I would like each line of the data that holds the word "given" copied out.

Data for this task START

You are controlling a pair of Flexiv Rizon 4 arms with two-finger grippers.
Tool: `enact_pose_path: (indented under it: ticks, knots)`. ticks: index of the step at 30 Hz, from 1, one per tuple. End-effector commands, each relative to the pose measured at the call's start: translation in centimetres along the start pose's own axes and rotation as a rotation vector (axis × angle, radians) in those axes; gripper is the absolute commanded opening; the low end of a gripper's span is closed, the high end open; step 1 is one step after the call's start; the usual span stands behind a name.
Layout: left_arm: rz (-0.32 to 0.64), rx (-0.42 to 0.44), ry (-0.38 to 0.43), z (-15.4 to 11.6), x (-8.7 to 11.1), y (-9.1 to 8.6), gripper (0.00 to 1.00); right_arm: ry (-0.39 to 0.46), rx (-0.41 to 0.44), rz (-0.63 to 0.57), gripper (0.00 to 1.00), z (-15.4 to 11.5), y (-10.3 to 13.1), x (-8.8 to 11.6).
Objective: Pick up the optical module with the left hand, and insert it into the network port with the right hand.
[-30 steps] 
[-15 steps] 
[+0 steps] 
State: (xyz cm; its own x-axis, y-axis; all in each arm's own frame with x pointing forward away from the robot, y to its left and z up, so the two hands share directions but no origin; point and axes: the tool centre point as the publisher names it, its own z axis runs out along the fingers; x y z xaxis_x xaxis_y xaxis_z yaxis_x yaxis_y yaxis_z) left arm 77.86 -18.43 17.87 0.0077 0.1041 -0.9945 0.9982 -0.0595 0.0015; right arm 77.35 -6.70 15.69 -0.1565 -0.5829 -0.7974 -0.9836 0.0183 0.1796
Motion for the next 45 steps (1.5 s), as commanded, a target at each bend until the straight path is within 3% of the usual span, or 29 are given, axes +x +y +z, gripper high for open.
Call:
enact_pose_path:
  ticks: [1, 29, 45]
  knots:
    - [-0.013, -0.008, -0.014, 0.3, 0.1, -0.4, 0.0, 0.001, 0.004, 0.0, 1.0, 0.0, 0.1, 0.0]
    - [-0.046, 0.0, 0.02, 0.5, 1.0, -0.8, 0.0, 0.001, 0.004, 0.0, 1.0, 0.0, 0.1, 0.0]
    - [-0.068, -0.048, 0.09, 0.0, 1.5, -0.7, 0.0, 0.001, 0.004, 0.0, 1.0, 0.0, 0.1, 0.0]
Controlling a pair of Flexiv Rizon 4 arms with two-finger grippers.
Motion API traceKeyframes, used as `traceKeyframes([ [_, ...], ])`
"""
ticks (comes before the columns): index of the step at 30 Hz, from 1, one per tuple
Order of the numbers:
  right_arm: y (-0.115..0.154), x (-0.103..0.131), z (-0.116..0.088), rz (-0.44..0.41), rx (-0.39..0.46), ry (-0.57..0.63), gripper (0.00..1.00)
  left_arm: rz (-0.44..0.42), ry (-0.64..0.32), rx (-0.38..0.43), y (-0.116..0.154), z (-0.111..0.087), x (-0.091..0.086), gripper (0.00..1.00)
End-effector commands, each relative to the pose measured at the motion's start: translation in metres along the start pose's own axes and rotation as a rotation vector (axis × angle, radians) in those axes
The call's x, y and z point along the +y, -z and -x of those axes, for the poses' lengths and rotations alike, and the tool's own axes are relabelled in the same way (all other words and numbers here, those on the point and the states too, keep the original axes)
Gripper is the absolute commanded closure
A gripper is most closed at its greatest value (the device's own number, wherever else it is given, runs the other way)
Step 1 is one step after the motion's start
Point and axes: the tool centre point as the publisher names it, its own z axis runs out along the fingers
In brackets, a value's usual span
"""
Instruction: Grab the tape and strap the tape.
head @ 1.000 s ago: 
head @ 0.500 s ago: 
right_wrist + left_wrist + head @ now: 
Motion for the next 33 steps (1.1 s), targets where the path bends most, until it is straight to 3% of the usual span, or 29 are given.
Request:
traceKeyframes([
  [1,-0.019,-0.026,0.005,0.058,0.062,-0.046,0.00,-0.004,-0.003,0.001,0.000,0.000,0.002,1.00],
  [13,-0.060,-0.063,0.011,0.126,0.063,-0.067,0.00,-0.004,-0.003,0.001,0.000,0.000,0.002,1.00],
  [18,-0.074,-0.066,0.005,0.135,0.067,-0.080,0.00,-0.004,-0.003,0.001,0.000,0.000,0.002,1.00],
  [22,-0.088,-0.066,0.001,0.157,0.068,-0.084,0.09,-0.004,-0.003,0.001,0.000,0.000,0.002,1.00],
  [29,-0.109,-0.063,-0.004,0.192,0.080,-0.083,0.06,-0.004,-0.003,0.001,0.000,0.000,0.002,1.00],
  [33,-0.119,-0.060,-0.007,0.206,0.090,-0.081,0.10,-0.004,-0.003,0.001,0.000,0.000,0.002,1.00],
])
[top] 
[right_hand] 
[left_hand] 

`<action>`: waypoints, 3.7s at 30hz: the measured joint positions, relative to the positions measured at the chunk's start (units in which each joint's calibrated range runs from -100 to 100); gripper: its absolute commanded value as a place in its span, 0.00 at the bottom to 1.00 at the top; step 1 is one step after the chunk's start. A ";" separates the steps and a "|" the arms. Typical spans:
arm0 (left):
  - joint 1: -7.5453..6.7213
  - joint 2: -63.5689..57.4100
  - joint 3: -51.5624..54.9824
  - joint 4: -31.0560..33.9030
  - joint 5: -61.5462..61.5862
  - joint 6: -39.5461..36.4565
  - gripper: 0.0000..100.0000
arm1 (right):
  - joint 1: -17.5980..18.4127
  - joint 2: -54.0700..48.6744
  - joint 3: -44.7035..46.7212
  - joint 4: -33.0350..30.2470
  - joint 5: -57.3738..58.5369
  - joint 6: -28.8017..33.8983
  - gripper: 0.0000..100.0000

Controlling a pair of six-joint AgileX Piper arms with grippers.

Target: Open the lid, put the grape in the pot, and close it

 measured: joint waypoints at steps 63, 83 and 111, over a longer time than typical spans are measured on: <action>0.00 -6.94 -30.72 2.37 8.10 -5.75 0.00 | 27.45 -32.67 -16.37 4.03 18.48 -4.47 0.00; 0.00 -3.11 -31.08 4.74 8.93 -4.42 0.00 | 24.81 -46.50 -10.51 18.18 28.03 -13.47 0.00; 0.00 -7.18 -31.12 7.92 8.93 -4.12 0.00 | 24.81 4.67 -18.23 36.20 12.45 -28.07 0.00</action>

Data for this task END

Task output —
Motion for the next 45 steps (1.5 s), as commanded, a target at each bend until the straight path is within 3% of the usual span, or 29 are given, axes +x +y +z, gripper high for open.
A gripper is most closed at its greatest value (the device's own number, wherever else it is given, runs the other way)
Motion for the next 33 steps (1.1 s), targets where the path bends most, until it is straight to 3% of the usual span, or 29 are given.

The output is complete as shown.